Exercise brief ->
From first line to last, write out the data precisely as shown.

Data section ->
----
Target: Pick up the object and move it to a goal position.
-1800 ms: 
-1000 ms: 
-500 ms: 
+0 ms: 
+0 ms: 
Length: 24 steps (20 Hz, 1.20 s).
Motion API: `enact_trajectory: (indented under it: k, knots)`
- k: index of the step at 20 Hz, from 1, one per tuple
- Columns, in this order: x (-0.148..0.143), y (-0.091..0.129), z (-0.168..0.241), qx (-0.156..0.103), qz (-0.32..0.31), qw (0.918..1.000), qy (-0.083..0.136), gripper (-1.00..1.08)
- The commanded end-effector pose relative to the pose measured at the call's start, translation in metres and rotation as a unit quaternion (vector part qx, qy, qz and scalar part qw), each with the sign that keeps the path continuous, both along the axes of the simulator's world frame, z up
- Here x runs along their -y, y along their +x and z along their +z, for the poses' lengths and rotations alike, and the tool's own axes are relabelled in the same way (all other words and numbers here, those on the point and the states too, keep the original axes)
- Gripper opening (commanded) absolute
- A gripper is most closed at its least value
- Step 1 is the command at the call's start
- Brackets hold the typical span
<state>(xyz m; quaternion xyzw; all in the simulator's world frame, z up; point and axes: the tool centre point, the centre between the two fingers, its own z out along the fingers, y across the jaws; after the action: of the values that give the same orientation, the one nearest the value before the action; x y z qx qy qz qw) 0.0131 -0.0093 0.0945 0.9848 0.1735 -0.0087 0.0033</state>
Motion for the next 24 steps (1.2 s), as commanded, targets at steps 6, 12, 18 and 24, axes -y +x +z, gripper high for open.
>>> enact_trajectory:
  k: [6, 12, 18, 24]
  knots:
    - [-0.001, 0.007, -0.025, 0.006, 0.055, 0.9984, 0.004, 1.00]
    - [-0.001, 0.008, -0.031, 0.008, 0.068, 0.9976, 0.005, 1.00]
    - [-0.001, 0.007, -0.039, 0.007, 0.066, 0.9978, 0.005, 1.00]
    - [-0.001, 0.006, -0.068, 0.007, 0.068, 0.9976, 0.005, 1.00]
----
Response area ->
Target: Pick up the object and move it to a goal position.
-1800 ms: 
-1000 ms: 
-500 ms: 
+0 ms: 
+0 ms: 
Length: 24 steps (20 Hz, 1.20 s).
Motion API: `enact_trajectory: (indented under it: k, knots)`
- k: index of the step at 20 Hz, from 1, one per tuple
- Columns, in this order: x (-0.148..0.143), y (-0.091..0.129), z (-0.168..0.241), qx (-0.156..0.103), qz (-0.32..0.31), qw (0.918..1.000), qy (-0.083..0.136), gripper (-1.00..1.08)
- The commanded end-effector pose relative to the pose measured at the call's start, translation in metres and rotation as a unit quaternion (vector part qx, qy, qz and scalar part qw), each with the sign that keeps the path continuous, both along the axes of the simulator's world frame, z up
- Here x runs along their -y, y along their +x and z along their +z, for the poses' lengths and rotations alike, and the tool's own axes are relabelled in the same way (all other words and numbers here, those on the point and the states too, keep the original axes)
- Gripper opening (commanded) absolute
- A gripper is most closed at its least value
- Step 1 is the command at the call's start
- Brackets hold the typical span
<state>(xyz m; quaternion xyzw; all in the simulator's world frame, z up; point and axes: the tool centre point, the centre between the two fingers, its own z out along the fingers, y across the jaws; after the action: of the values that give the same orientation, the one nearest the value before the action; x y z qx qy qz qw) 0.0131 -0.0093 0.0945 0.9848 0.1735 -0.0087 0.0033</state>
Motion for the next 24 steps (1.2 s), as commanded, targets at steps 6, 12, 18 and 24, axes -y +x +z, gripper high for open.
>>> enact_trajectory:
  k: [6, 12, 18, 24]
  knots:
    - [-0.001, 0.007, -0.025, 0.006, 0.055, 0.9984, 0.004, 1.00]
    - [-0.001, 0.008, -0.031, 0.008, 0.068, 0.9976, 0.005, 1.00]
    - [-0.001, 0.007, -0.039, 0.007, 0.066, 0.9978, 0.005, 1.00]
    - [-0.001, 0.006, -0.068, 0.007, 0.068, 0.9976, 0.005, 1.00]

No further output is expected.